I am so sorry for everything you're dealing with.  You really helped me yesterday when I was so down, so hopefully I can return the favor.  I know I'm not healed yet, but I can speak to now and I can speak to the past.  Right now I feel very fragile, too.  I find myself crying at everything.  Most of the time I'm not sure exactly why I'm crying.  And I'm tired.  So very tired.  Sometimes conversations go well, but often I find myself feeling like a spectator, even when I'm talking.  And then I wonder what I said and was it weird? 

But then I remind myself of a couple of things.  First, I have talked with people in the past who have been in a similar spot.  People dealing with a trauma who also seemed not quite themselves and in pain and I did not think less of them for it.  Indeed, they have my admiration for facing such a thing.  Second, experience tells me that this will change.  Everything else has.  I talked about the auto-immune disease that I thought I had and how I learned to live with it.  And I did learn to live with it.  While I am angry about the (probable) misdiagnosis, those were not wasted or even bad years.  I certainly didn't get everything I wanted out of life but as you reminded me, my life isn't over yet.

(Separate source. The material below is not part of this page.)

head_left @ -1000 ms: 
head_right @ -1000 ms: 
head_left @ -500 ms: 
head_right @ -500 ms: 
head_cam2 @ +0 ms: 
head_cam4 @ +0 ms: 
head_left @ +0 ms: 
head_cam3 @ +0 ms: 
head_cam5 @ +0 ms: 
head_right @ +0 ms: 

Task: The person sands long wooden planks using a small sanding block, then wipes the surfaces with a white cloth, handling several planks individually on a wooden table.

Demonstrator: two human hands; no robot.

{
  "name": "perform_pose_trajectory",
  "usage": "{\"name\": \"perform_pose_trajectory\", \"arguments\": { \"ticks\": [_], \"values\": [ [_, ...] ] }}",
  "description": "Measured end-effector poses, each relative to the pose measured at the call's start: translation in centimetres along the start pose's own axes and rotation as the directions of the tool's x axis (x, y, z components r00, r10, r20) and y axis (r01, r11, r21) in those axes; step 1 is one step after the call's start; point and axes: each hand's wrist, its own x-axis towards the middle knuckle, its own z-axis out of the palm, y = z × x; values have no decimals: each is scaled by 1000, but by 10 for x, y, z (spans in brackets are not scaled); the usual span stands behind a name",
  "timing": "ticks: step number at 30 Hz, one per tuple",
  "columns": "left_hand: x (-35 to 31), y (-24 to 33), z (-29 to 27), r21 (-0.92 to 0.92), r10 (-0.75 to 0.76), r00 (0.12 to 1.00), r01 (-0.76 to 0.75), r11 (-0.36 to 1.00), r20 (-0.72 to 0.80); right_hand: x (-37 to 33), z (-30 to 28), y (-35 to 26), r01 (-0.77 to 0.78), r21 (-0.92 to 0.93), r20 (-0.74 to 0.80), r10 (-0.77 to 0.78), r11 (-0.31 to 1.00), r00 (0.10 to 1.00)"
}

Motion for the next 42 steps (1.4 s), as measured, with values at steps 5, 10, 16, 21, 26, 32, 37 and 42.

I think these drugs do a number on us and as time moves on, for me anyway, the depression takes more of a forward role.  I think this is because as I leave the acute stage behind, I have more time to think.  And as my brain heals, it starts connecting dots that it couldn't during acute and then the fall-out begins.  It's like surviving any trauma, you get through the first emergency part and then grief over the loss sets in.  And grief is exhausting.  So, please give yourself more time. 

I do think life will be good after this.  For every other horrible thing that has ever happened to me there was, eventually, tremendous growth.  And there were plenty of times in my life when I thought I would never be happy again, but I was always wrong.  I had to have been happy to miss it.  When I am being very, very honest with myself, I wouldn't go back and change those things if I could.  They made me who I am.  And if you are tempted to think that you don't like who you are, I will head that one off right now.  You helped me tremendously with your wisdom, perspective and kindness.  So, I know that I don't know you, but I think that alone makes you a pretty impressive person.